The problem has been aggravated in Climate Science because so many politicians and bureaucrats are using AGW to advance their own political agendas. The worst abuse seems to be for scientists who agree with the AGW hypotheses, but think the warming will be milder than the IPCC climate models suggest and don't require a radical reorganization of civilization or like Freeman Dyson who suggested that the warming would be mostly beneficial for humans. Even scientists who preferred a carbon tax instead of cap and trade were lambasted.

I suggest you read this paper by John P. A. Ioannidis called "Why Most Published Research Findings Are False". http://www.plosmedicine.org/article/info:
doi/10.1371/journal.pmed.0020124  This section seems particularly appropiate:

Corollary 5: The greater the financial and other interests and prejudices in a scientific field, the less likely the research findings are to be true.
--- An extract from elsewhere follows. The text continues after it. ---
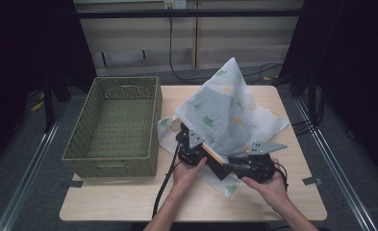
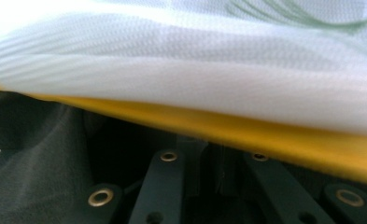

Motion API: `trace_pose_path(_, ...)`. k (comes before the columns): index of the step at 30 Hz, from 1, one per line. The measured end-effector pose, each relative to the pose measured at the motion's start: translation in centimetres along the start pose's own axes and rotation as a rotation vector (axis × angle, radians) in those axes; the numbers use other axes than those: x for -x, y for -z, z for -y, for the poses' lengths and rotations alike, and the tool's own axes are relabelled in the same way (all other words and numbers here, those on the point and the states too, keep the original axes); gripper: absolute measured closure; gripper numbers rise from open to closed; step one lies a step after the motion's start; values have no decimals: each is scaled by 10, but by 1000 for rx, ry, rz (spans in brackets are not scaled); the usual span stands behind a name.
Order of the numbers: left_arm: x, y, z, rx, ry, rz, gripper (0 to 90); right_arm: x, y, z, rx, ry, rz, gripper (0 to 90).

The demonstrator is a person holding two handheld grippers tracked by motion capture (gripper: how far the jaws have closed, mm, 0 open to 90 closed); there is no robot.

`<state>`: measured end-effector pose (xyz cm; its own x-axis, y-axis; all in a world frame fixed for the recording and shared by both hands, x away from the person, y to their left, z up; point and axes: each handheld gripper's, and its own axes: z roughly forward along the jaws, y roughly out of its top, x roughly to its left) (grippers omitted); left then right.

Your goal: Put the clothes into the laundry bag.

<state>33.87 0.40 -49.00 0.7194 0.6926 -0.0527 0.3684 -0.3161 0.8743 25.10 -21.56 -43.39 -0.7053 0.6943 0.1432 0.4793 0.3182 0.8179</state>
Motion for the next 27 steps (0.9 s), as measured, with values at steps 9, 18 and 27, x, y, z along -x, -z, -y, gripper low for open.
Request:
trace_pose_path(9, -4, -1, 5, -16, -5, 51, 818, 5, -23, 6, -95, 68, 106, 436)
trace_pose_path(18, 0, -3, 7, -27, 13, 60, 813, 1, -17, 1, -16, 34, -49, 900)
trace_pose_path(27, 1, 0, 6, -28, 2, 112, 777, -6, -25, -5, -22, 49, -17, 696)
Conflicts of interest and prejudice may increase bias,u. Conflicts of interest are very common in biomedical research, and typically they are inadequately and sparsely reported . Prejudice may not necessarily have financial roots. Scientists in a given field may be prejudiced purely because of their belief in a scientific theory or commitment to their own findings. Many otherwise seemingly independent, university-based studies may be conducted for no other reason than to give physicians and researchers qualifications for promotion or tenure. Such nonfinancial conflicts may also lead to distorted reported results and interpretations. Prestigious investigators may suppress via the peer review process the appearance and dissemination of findings that refute their findings, thus condemning their field to perpetuate false dogma. Empirical evidence on expert opinion shows that it is extremely unreliable .

Joel Upchurch

I wouldn't go that far; the process has worked pretty well: look around you.

But this is the danger.

============

Climate Data 

Jerry,

One of the aspects of claims about global temperatures is that satellite data shows MUCH smaller increases than those claimed by people who use terrestrial sources. There are some assumptions which are involved in interpreting radiometer data, but there is much less room for fiddling with the results.
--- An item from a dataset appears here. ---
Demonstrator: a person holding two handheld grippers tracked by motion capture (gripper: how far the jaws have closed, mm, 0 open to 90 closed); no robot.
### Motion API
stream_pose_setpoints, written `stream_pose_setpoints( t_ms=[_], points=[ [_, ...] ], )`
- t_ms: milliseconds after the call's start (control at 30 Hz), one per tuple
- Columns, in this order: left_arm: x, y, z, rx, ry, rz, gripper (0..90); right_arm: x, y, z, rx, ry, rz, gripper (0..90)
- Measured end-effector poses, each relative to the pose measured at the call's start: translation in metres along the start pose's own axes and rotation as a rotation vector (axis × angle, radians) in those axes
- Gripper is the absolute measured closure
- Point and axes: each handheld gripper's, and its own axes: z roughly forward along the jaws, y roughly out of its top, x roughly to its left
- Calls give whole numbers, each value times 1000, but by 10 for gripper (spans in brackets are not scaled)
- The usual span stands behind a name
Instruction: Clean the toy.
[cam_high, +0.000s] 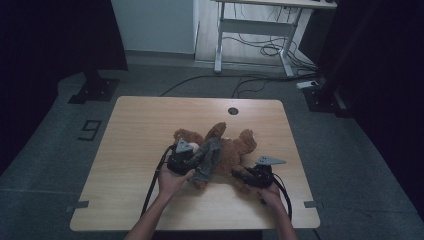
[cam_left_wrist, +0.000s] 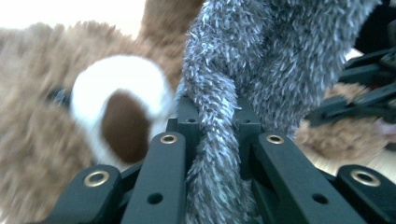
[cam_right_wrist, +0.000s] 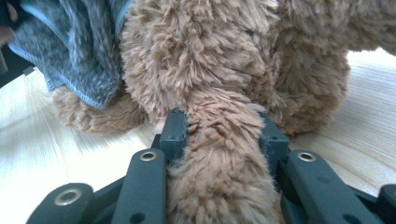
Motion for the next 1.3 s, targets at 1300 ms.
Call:
stream_pose_setpoints(
  t_ms=[1300],
  points=[
    [31, 31, 19, 28, 110, 2, 778, 1, 0, 3, 19, 1, 4, 644]
  ],
)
The Warmists are much taken with ground stations, tree rings, etc. The advent of GPS units and digital cameras has made it possible for the citizen scientist to survey the U.S. Historical Climatology Network (USHCN) stations. In fact there is a good web site at:

WWW.SURFACESTATIONS.ORG 

Many are exemplary, but a large minority are troubling to say the least. Several pictures are attached. I have seen the one in Wickenburg, Arizona, and can vouch for it. The Goddard Institute people always say "Trust us, we have made the needed corrections!" Unfortunately, when you get into the data, you find that the good stations, which curiously show only slight if any warming, are often "corrected" to show much more.
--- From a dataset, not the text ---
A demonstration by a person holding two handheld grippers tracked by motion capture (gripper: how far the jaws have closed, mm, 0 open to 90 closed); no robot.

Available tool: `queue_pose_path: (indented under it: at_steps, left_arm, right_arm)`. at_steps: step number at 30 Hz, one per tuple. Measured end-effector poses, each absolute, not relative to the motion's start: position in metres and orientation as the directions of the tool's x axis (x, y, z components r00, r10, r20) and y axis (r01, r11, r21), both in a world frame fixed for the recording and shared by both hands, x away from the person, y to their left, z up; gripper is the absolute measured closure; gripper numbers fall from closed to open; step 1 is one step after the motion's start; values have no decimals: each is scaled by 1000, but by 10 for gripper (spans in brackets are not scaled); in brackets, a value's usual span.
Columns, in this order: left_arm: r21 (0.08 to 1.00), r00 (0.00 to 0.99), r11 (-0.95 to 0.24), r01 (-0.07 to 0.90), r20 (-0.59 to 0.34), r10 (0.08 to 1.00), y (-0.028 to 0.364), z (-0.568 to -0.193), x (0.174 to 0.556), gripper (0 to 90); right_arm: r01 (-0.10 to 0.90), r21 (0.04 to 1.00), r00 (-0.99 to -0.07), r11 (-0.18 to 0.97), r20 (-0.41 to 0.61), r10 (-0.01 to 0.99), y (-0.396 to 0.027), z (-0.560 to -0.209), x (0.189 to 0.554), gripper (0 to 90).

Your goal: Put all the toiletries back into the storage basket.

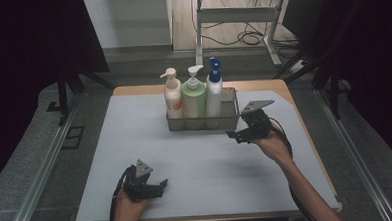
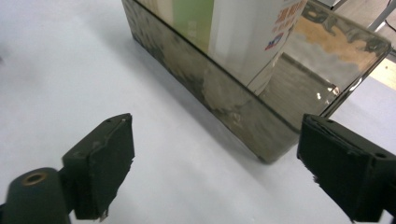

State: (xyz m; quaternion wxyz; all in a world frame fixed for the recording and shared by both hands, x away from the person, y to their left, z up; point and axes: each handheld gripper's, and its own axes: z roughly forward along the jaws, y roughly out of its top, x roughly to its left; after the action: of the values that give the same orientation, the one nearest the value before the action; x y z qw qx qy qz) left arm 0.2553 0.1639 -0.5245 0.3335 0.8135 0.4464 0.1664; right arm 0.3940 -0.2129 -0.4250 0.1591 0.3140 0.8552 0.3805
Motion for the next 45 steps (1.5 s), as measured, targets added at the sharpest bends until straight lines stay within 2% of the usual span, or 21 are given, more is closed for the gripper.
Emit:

Whatever is actually happening with the climate, the picture of the science and scientists is not a pretty one. Well, I see Mann has thrown Jones under the bus. It will be interesting to see who the "John Dean" is.

Alan

The Santa Monica Airport was once surrounded by bean fields. It is now in a highly developed area. How does one adjust for the urban island effect? I don't know, just as I do not know how you factor in sea temperatures at various depths, or air temperatures at various latitudes and altitudes. What weight do you give a ground station in North America in comparison to a sea temperature taken at equatorial latitudes and 20 fathoms depth? What about air temperatures? The whole notion of a single figure of merit for the temperature of the Earth seems a bit absurd to begin with; I have never heard a good explanation as to why one set of measures of that would be better than another. What about the temperature at the top of Mount Everest?

===========

: Classroom demonstration, 

There's actually a really good "Teaching Moment" contained within the Clmategate story, Goode Doctor. One of the emails -- quoted in the Washington Post, of all places -- is a query from one of the researchers saying "Why is the sum of least squares negative?"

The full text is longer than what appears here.